Yu Goan memandang dengan mata terbelalak kosong, sekosong hatinya yang mengalami pukulan hebat. Wajahnya yang pucat, matanya yang memandang kosong, mulutnya yang agak terbuka seolah-olah sukar mengeluarkan suara, merupakan ujung pedang yang menusuk hati Siauw Bwee.

"Meng.... mengapa tidak mungkin...., Bwee-moi?"

Suara ini lebih mirip rintihan yang membuat Siauw Bwee memejamkan mata sejenak. Ketika dibukanya kembali, dua titik air mata menetes turun. Sejenak dia memandang wajah Yu Goan yang pucat, rambutnya yang mawut, matanya yang sayu, mulutnya yang tertarik derita hatinya. Ahhh, betapa mudahnya jatuh cinta kepada seorang pemuda seperti ini, pikiran ini seperti kilat memasuki kepalanya. Akan tetapi di sana ada Kam Han Ki dan dia tidak mau menukar suhengnya itu dengan pria lain yang manapun juga, betapa tampan dan baik pun!
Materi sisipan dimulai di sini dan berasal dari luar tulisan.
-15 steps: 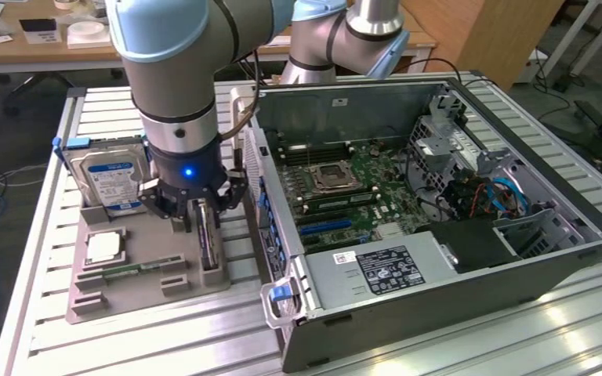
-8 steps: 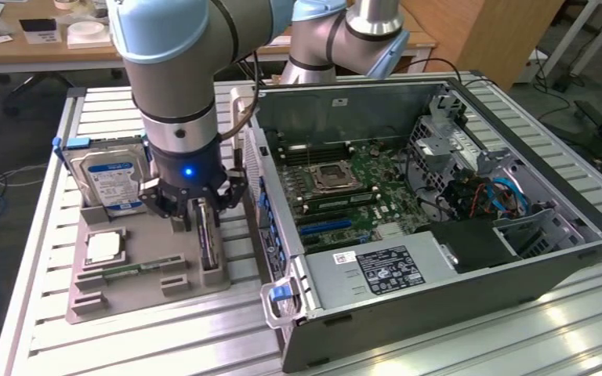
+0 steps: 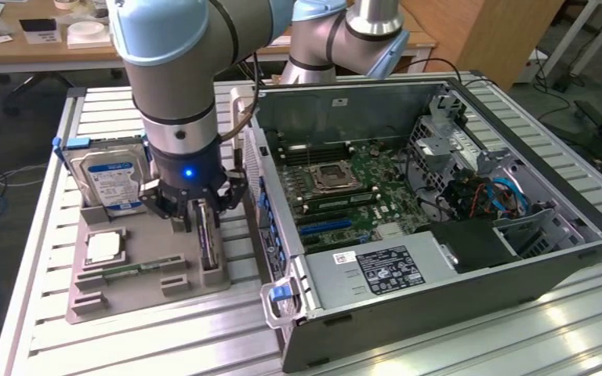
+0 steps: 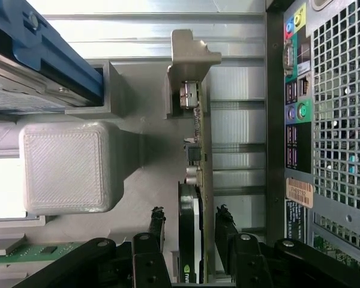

"Yu-twako, aku suka kepadamu, aku menganggap engkau sebagai sahabat terbaik, bahkan sebagai saudara, akan tetapi tidak mungkin aku membalas cintamu karena.... karena cinta kasihku telah dimiliki pria lain, Twako."

Yu Goan terbelalak, kemudian kedua lengannya bergerak ke atas, yang kanan menjambak rambut sendiri, yang kiri menutupi muka, tubuhnya gemetar dan suaranya menggetar,

"Ahhhh.... maafkan aku, Bwee-moi.... maafkan aku....!"

Siauw Bwee memegang kedua tangan Yu Goan dan menariknya turun. Ia memandang air mata yang menetes-netes turun di wajah yang pucat itu, menahan air matanya sendiri dan mengeraskan suaranya,

"Twako! Begini lemahkah engkau? Seorang pemuda gagah perkasa, begini sajakah kekuatan batinmu?"